And on two distant islands, the wheels of the sugarcane mills would be turning fast in the rain. On Madeira Gregorio, anxious, resentful, determined, would toil at his desk, and perpetually plod the muddy track between Ponta do Sol and Funchal; while on the other … The King of Cyprus would now be twenty-five years old and tired, no doubt, of his stolen mistress and petulant, perhaps, because David de Salmeton was no longer there; or even regretting, briefly, the banishment of his once-cherished Nikko. Zacco’s mother would want her son to marry. His queen might already be chosen. The King of Cyprus would not, this St Nicholas Day, need to think of Famagusta.
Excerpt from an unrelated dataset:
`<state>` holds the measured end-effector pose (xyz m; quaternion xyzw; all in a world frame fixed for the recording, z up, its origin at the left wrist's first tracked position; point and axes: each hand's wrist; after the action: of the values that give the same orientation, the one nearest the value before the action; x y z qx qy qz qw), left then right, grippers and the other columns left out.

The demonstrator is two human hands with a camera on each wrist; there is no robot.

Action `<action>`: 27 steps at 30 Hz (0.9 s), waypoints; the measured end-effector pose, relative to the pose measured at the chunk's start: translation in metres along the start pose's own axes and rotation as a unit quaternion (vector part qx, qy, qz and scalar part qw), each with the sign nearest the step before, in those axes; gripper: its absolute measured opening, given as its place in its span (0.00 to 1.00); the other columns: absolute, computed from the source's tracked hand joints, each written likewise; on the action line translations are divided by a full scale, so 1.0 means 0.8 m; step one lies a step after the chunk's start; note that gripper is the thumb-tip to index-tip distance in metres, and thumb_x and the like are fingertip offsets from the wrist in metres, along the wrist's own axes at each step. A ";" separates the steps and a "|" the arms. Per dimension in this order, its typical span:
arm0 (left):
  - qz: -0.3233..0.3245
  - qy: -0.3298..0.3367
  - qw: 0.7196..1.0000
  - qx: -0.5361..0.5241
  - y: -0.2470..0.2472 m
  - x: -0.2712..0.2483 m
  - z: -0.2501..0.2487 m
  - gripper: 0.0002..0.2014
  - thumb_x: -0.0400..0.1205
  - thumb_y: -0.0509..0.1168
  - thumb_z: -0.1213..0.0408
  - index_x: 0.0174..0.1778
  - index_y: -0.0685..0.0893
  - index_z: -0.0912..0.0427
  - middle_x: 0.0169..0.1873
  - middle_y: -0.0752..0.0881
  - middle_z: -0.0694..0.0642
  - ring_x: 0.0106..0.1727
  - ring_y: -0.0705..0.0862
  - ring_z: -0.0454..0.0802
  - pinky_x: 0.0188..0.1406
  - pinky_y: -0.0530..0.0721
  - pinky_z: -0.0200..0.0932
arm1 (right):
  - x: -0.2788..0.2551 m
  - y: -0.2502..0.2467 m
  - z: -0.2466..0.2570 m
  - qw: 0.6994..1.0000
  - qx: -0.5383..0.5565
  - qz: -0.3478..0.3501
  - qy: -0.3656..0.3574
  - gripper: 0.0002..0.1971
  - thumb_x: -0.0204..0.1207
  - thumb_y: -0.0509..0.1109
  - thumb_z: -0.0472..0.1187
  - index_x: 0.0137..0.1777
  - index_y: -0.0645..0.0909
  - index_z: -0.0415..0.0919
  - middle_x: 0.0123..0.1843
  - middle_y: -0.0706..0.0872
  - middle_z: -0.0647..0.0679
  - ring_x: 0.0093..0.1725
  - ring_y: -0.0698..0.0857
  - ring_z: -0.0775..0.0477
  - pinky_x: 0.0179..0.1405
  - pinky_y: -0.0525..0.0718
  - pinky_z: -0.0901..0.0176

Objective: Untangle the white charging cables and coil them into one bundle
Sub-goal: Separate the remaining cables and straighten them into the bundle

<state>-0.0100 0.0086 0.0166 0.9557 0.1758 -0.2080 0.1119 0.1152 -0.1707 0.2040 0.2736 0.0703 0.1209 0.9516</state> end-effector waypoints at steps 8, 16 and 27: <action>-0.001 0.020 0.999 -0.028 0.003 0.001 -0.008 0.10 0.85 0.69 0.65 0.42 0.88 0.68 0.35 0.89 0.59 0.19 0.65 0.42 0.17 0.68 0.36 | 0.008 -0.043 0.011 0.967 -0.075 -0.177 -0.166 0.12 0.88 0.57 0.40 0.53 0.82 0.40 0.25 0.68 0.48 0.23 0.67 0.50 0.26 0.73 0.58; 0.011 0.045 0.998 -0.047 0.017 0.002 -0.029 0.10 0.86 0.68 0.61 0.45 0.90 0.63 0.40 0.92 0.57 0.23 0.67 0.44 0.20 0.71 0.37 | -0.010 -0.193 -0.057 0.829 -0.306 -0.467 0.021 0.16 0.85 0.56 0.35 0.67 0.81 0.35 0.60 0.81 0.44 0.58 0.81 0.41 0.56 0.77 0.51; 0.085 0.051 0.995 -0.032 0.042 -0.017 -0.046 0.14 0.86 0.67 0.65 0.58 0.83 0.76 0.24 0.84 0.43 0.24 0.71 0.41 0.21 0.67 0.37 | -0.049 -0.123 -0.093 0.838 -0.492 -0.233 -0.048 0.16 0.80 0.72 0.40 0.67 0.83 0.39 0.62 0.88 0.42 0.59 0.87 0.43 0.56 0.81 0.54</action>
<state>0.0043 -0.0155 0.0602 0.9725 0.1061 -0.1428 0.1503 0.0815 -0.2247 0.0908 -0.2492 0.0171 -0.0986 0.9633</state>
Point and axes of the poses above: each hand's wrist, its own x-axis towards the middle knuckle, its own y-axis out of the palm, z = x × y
And on the Guinea coast, one man celebrated his twenty-fourth Feast in tropical heat, and high expectation, and enough foreboding to make the blood race, and obliterate all the abominations of the past. On the San Niccolò, the caulking-pitch spat and sizzled in the shimmering radiance while below, the horses drooped, listless. Dolphins shouldered aside the warm sea, and sometimes the vast back of a whale rose and dipped, while sea birds perpetually swirled and swooped and perched on the caravel’s rails and spars. And across the water the sounds of Africa reached the ship as well as the smells: an outburst of faint, rapid drumming would strike the ear from among the tall trees behind the green of the mangroves, although no huts could be seen, and there might be nothing on the beaches but the delicate white plumes of the egrets.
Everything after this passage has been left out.